Obviously, low-income households would have the greatest difficulty handling higher new car prices (as well as for used cars, which would go up in tandem). Less obvious but just as true is the reality that such households sacrifice the most if they no longer have a car of their own.
Those who can’t afford a car must rely on public transportation to get to work. This greatly limits the universe of available jobs to those reachable by bus or train within a reasonable commute time. Without a car, workers may have to pass up the most promising career opportunities for something more conveniently located. Some may have to turn down promotions that require longer work hours not compatible with bus or train schedules. Lack of a car likely means having to forego first or second jobs in the gig economy. And in some cases, it can lead to avoidable unemployment. Note that the impediments of not having a car are heightened by the fact that low-income workers are more likely to live in economically depressed neighborhoods that are a considerable distance from the best job opportunities.
Overall, personal mobility and upward mobility are closely connected, but EPA has little to say about it in the proposed rule.
Beyond employment issues, not being able to afford a car is particularly hard on low-income families. Shuttling kids to school and activities, medical appointments, and the like becomes infinitely more difficult – and costly – without a vehicle.
Further, the proposed rule’s de facto shift towards EVs is especially impractical for low income households. Once again, EPA’s discussion is quite slanted, pointing to tax credits for such vehicles, highlighting the lower fuel costs (electricity versus gasoline), and speculating that EV prices may drop significantly in the years ahead. In reality, new EVs sell for up to $18,000 more than gasoline-powered vehicles, and past predictions of price parity have yet to come true.
The higher purchase price of an EV is prohibitive enough, but it is only part of the story. Fully one-third of American households are single-vehicle households, including many low-income ones. However, the limitations of EVs make them impractical as a household’s one and only vehicle. This includes long charging times (especially inconvenient for renters who are less likely to be able to charge at home) as well as limited range.
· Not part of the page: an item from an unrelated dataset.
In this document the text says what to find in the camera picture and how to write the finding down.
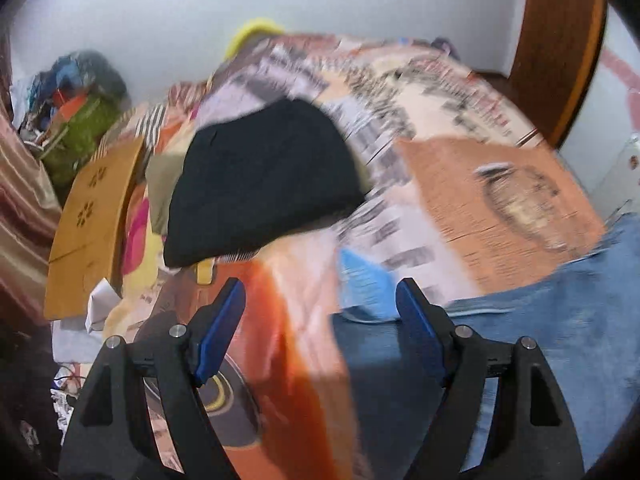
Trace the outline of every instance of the wall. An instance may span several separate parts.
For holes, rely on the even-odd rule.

Indeed, nearly 90 percent of EVs currently in use are part of wealthier multi-car households that include one or more gas-powered vehicles. Thus, the EV agenda not only involves the higher sticker price relative to gasoline-powered vehicles, but also the additional cost of a conventional vehicle to back it up.
All things considered, the economic reality of EPA’s proposed rule is wildly out of touch with the needs of struggling families who live in so-called environmental justice communities, but this reality is absent from the agency’s analysis.
Donna Jackson is the Director of Membership Development for Project 21, one of the nation’s oldest Black conservative think tanks.